[About this task] Set down the full listing that follows, word for word.

-------- Data section --------

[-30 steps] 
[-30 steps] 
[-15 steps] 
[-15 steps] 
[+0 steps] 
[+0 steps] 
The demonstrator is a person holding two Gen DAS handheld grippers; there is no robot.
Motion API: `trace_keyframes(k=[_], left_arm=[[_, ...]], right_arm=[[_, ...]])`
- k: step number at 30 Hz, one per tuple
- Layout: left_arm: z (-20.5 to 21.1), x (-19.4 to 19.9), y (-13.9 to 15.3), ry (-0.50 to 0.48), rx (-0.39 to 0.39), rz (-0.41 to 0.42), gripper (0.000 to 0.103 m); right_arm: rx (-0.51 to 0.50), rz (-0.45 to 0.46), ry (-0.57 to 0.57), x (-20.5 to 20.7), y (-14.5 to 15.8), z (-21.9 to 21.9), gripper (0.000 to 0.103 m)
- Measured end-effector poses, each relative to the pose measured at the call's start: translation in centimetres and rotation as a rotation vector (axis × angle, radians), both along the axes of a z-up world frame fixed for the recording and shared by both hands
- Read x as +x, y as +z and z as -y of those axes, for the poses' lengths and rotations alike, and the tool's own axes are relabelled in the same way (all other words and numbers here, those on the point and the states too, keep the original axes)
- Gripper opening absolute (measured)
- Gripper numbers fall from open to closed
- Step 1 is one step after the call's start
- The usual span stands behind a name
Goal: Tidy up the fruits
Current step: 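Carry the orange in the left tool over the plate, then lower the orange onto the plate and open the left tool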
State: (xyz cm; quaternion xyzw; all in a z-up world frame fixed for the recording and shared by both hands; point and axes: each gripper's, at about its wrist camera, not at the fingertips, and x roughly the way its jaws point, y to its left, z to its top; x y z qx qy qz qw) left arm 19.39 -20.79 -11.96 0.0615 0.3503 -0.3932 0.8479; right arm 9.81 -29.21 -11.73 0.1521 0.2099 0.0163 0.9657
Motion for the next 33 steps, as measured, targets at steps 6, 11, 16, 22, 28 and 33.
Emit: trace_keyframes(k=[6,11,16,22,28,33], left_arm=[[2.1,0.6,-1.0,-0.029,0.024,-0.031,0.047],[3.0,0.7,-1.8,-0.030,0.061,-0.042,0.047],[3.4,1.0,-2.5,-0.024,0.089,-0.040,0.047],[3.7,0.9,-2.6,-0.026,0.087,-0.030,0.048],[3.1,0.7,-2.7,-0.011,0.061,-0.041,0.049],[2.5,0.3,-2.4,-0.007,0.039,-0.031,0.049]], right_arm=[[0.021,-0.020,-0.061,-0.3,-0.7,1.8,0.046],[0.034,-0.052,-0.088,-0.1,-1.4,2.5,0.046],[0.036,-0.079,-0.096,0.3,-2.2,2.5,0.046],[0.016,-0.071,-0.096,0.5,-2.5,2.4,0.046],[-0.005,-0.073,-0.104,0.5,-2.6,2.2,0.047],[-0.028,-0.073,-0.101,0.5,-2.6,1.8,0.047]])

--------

[Finished task]
[-30 steps] 
[-30 steps] 
[-15 steps] 
[-15 steps] 
[+0 steps] 
[+0 steps] 
The demonstrator is a person holding two Gen DAS handheld grippers; there is no robot.
Motion API: `trace_keyframes(k=[_], left_arm=[[_, ...]], right_arm=[[_, ...]])`
- k: step number at 30 Hz, one per tuple
- Layout: left_arm: z (-20.5 to 21.1), x (-19.4 to 19.9), y (-13.9 to 15.3), ry (-0.50 to 0.48), rx (-0.39 to 0.39), rz (-0.41 to 0.42), gripper (0.000 to 0.103 m); right_arm: rx (-0.51 to 0.50), rz (-0.45 to 0.46), ry (-0.57 to 0.57), x (-20.5 to 20.7), y (-14.5 to 15.8), z (-21.9 to 21.9), gripper (0.000 to 0.103 m)
- Measured end-effector poses, each relative to the pose measured at the call's start: translation in centimetres and rotation as a rotation vector (axis × angle, radians), both along the axes of a z-up world frame fixed for the recording and shared by both hands
- Read x as +x, y as +z and z as -y of those axes, for the poses' lengths and rotations alike, and the tool's own axes are relabelled in the same way (all other words and numbers here, those on the point and the states too, keep the original axes)
- Gripper opening absolute (measured)
- Gripper numbers fall from open to closed
- Step 1 is one step after the call's start
- The usual span stands behind a name
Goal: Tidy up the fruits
Current step: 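Carry the orange in the left tool over the plate, then lower the orange onto the plate and open the left tool
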State: (xyz cm; quaternion xyzw; all in a z-up world frame fixed for the recording and shared by both hands; point and axes: each gripper's, at about its wrist camera, not at the fingertips, and x roughly the way its jaws point, y to its left, z to its top; x y z qx qy qz qw) left arm 19.39 -20.79 -11.96 0.0615 0.3503 -0.3932 0.8479; right arm 9.81 -29.21 -11.73 0.1521 0.2099 0.0163 0.9657
Motion for the next 33 steps, as measured, targets at steps 6, 11, 16, 22, 28 and 33.
Emit: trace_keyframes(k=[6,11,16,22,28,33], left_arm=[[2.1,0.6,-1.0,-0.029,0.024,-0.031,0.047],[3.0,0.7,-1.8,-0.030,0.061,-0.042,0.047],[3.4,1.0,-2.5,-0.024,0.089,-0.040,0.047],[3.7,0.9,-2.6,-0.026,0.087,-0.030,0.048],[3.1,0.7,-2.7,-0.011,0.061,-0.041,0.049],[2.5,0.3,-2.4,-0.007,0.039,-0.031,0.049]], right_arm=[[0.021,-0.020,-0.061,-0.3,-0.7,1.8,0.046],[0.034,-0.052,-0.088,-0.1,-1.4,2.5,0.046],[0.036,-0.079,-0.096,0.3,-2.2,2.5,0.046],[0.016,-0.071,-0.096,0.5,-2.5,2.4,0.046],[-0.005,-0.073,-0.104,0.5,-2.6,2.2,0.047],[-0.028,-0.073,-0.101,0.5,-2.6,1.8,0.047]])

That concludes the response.